Whenever users transfer funds to their accounts, it actually gets stored on the company’s accounts and the balance is reflected on to the user profile. This means that centralized exchanges have control over their users’ funds.
These exchanges are more common due to the high trading volume which provides liquidity to the market, hence, allowing for instant execution of trades at desired price levels. They are also easy to use and understand as the exchanges themselves handle most of the complex process once the trade hits the market.
There are also downsides to centralized exchanges. These exchanges work centrally and every bit of information is stored on a central server. This highlights a central point of failure, which the hackers have exploited several times in the past. The most recent of such hacks was the Binance hack which saw the loss of more than $40 million of user funds.
Decentralized Exchange (DEX)Decentralized exchanges are exchanges that were built keeping in mind the true ethos of the cryptocurrency market — decentralization. On a DEX, users are the sole owners of their funds and they can directly link their cryptocurrency wallets to these exchanges without requiring to move their funds on the exchange. Hence, the exchange platform does not exercise any control over user funds.
Trades take place using peer-to-peer transactions, where every trader lists their desired bid and ask price on the exchange.
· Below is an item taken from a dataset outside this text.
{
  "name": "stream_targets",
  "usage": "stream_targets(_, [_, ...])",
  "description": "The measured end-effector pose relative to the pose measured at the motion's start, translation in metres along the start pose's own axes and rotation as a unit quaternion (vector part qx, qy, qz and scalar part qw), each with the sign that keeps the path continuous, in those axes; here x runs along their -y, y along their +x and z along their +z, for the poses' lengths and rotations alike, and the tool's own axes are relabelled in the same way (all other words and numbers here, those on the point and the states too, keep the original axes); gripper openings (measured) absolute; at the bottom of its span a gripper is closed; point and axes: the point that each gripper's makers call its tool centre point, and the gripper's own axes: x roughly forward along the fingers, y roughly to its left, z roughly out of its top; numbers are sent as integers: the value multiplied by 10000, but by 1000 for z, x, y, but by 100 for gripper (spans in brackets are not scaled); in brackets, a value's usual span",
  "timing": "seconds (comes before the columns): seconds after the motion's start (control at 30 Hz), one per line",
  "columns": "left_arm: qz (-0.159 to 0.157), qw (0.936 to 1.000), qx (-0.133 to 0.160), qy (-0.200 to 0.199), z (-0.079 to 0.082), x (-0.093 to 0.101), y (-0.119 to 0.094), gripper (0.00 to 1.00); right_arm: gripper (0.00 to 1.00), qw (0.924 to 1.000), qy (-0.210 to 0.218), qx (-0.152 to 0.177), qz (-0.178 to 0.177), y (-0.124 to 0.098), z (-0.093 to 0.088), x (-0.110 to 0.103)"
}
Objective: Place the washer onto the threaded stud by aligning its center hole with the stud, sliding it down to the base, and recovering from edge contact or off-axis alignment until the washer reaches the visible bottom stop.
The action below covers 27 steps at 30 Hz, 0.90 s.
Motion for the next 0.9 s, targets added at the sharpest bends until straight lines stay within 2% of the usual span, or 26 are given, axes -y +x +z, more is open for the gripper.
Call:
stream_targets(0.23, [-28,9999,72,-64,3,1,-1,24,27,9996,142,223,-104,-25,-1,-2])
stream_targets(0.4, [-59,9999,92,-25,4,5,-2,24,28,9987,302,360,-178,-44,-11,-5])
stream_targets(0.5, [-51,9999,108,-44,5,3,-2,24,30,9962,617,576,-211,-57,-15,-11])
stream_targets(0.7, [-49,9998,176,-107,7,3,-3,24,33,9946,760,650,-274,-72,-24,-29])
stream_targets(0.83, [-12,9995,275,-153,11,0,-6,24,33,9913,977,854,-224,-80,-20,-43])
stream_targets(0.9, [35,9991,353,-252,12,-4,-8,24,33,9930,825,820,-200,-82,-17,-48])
Other traders then independently choose from the list of prices to execute a trade. The whole process on a DEX is free of an intermediary.
Due to the lack of any central server or entity controlling a DEX, these exchanges are almost impossible to hack. And even if hackers somehow hack a DEX, no user fund would be compromised as they are stored in individual wallets of the users and not on a central wallet of the exchange.
These exchanges are free of any regulations or closure threats as decentralized exchanges only exist in the form of computer codes deployed on decentralized servers.
However, these exchanges are complex to use and provide only basic features. This results in lower trading volume on such exchanges, which further pushes away other users from adopting a DEX over a CEX.
Hybrid Exchange (HEX)As can be seen, both a CEX and DEX come tagged with their own set of pros and cons. These drawbacks resulted in the creation of hybrid exchanges. A hybrid cryptocurrency exchange is a mixture of a centralized and decentralized exchange.
While still in their development phase and covering only a small portion of the crypto trading market, many key members in the crypto industry believe that these exchanges are the future of cryptocurrency trading.
Hybrid exchanges integrate the top-notch security of a decentralized exchange to the liquidity and ease of use of a centralized one.
ConclusionAlthough cryptocurrencies were first developed to act as a decentralized and borderless currency, people today mostly use cryptos as an exchange asset for generating profits in the long and short term. And it is the cryptocurrency exchanges that facilitate this rising demand for trading cryptocurrencies.
People hold different opinions about CEX, DEX, and HEX, and as to which one would survive in the long run. But all three types of exchanges have their audience and it is most likely that they all will continue to exist parallelly.